Re: [EXT] Re: Looking for tips on improving full-text search quality in Postgres

From: "Bayer, Samuel" <sam(at)mitre(dot)org>
To: Tom Lane <tgl(at)sss(dot)pgh(dot)pa(dot)us>, Bruce Momjian <bruce(at)momjian(dot)us>
Cc: Atri Sharma <atri(dot)jiit(at)gmail(dot)com>, pgsql-general(at)lists(dot)postgresql(dot)org
Subject: Re: [EXT] Re: Looking for tips on improving full-text search quality in Postgres
Date: 2022-03-04 16:39:39
Message-ID: 7ee2afc2-dcf7-2bc9-3092-8ca58ed2b880@mitre.org
Views: Raw Message | Whole Thread | Download mbox | Resend email
Thread:
Lists: pgsql-general

I've tried both ranking functions. I've tried a variety of the normalization settings. I'm using the standard English language configuration.
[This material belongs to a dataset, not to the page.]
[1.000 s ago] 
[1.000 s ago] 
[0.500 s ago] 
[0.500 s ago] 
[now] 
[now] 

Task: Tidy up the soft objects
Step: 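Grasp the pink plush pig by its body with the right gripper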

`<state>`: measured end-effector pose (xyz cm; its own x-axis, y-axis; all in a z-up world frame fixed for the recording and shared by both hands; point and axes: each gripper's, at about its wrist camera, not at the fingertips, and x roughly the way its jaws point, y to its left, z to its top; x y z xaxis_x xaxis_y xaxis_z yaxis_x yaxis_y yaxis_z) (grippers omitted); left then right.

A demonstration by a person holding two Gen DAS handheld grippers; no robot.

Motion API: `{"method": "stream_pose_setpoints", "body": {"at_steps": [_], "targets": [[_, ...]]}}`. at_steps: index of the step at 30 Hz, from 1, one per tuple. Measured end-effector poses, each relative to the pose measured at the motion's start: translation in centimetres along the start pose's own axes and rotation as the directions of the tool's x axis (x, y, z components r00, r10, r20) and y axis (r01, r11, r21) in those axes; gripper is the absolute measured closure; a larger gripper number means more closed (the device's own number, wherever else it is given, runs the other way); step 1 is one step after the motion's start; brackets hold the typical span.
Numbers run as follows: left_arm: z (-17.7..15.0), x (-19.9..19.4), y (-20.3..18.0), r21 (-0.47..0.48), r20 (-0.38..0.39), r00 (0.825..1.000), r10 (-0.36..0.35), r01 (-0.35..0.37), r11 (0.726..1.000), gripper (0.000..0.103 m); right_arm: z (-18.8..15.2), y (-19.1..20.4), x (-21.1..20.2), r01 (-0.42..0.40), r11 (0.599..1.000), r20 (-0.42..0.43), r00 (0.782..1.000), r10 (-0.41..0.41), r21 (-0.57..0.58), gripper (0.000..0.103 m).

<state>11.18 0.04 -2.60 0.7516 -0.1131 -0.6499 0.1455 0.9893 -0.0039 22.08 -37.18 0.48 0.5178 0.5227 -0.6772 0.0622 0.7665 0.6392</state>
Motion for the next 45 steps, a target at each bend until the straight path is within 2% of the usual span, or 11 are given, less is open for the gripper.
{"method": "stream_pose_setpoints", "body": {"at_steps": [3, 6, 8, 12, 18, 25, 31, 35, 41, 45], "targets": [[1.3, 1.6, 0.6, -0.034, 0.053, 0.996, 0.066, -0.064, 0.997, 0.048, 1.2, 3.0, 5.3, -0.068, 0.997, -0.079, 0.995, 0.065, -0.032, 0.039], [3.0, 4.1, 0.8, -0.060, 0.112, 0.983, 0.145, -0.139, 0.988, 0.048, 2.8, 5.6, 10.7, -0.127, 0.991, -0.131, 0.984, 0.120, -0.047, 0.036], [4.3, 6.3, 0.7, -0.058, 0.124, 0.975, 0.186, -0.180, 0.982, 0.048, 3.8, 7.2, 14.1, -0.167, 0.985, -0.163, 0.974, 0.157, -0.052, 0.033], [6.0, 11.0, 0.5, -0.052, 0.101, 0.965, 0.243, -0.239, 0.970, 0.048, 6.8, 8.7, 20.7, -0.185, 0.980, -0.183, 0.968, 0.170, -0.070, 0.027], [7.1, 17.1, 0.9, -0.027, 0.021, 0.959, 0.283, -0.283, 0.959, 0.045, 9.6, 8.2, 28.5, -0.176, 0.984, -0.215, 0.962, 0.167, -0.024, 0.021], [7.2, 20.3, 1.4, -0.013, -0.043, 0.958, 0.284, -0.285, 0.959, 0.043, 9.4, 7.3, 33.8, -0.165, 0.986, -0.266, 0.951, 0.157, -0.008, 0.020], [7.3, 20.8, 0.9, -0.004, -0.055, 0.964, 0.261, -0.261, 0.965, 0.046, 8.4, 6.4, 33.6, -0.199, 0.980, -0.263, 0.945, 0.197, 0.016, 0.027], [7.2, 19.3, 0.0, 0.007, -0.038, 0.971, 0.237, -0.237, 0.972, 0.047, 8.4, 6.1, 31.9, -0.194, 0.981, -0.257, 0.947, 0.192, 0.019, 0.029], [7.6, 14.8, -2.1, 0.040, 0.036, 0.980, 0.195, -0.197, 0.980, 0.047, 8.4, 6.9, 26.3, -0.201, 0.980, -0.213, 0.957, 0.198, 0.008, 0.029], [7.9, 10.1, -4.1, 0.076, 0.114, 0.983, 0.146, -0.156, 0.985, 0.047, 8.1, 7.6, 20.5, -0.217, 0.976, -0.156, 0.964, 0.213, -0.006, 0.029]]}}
Postgres 13.

I do understand your FTS philosophy - I suppose I'm looking for guidance about how best to approximate the search capability in Solr using the FTS pieces you have. One concrete question, I suppose, is: the classic TF/IDF search strategy relies on inverse document frequency, which looks across the corpus. I can't tell whether that corpus-wide frequency information is taken into account in either ranking function.

I don't know if Solr weights earlier tokens more heavily, but I wouldn't be surprised if it does.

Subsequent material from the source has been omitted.